Beyond basic Poolmon usage, here are more sophisticated approaches:
// PowerShell script to monitor nonpaged pool usage by process
Get-Counter '\Process(*)\Pool Nonpaged Bytes' -Continuous |
Where-Object {$_.CounterSamples.CookedValue -gt 1048576} |
Format-Table -AutoSize
For unknown driver tags like [< unknown >Event objects], we can use Windbg (even without full installation):
!poolused 2 // Show nonpaged pool usage sorted by tag
!poolfind Even // Find specific allocations with our tag
Create a custom ETW session to track pool allocations:
xperf -start PoolSession -on PoolTrace -BufferSize 1024 -MinBuffers 128 -MaxBuffers 256
xperf -stop PoolSession -d PoolTrace.etl
xperf -i PoolTrace.etl -o PoolTrace.txt -a pool
Consider these specialized tools:
- RAMMap from Sysinternals
- WPA (Windows Performance Analyzer)
- Driver Verifier in special pool mode
For live servers where process termination isn't an option:
- Set up performance counters to log pool usage over time
- Use kernel debugging remotely
- Implement controlled service restarts during maintenance windows
When analyzing the 'Even' tag specifically:
Metric | Value | Interpretation |
---|---|---|
Allocs | 51,231,806 | High allocation frequency |
Diff | 684,922 | Significant leak rate |
Per Alloc | 48 bytes | Small, frequent allocations |
When your production server starts throwing 503 errors due to nonpaged pool exhaustion, you know you're in for some serious debugging. The process isn't straightforward, but through systematic investigation we can identify the culprit.
In our case, the smoking gun was found in httperr.log showing numerous Connections_Refused errors. Poolmon.exe revealed the problematic memory allocation tag:
Memory Tag Analysis:
Tag Type Allocs Frees Diff Bytes Per Alloc
Even Nonp 51,231,806 50,633,533 684,922 32,878,688 48
Beyond Poolmon, these tools provide crucial insights:
# PowerShell command to track nonpaged pool usage
Get-Counter '\Memory\Pool Nonpaged Bytes' -Continuous
# Process Explorer alternative approach:
# 1. Download from Sysinternals
# 2. Add "Nonpaged Pool" column
# 3. Sort processes by memory usage
When basic tools aren't enough, these methods can help:
// Kernel debugger approach (requires Windows SDK)
!poolused 2 // Shows nonpaged pool usage
!poolfind Even // Find allocations with specific tag
// Driver verification method
verifier /flags 0x01 /driver *.sys
Based on our experience resolving this issue:
- Monitor Pool Nonpaged Bytes over time (minimum 48 hours)

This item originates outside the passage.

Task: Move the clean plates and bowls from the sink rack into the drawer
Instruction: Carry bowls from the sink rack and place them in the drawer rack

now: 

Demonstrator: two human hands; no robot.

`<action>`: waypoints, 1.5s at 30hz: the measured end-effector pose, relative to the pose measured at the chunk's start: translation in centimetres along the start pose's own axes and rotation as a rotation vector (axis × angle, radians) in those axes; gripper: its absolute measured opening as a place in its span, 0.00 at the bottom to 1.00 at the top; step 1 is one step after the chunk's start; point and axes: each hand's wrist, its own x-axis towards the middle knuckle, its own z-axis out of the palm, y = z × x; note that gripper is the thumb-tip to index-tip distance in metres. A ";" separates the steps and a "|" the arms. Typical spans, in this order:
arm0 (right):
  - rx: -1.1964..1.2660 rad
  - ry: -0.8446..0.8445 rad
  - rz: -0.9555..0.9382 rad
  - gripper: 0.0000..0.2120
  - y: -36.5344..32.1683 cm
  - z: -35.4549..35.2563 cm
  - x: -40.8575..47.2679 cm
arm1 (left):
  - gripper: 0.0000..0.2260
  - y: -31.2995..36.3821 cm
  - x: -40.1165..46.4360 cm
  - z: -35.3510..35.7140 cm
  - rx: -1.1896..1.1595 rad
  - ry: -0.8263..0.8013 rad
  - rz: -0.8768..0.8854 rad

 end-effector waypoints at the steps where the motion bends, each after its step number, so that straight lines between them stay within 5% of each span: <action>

- Check for driver updates, especially network-related
- Review recent system changes/updates
- Consider third-party driver memory analyzers
To avoid future occurrences:
# Registry tweak to increase nonpaged pool size
Set-ItemProperty -Path "HKLM:\SYSTEM\CurrentControlSet\Control\Session Manager\Memory Management" -Name "NonPagedPoolSize" -Value 0xFFFFFFFF
Remember that rebooting (as we initially did) only provides temporary relief. The real solution requires identifying and fixing the underlying leak source.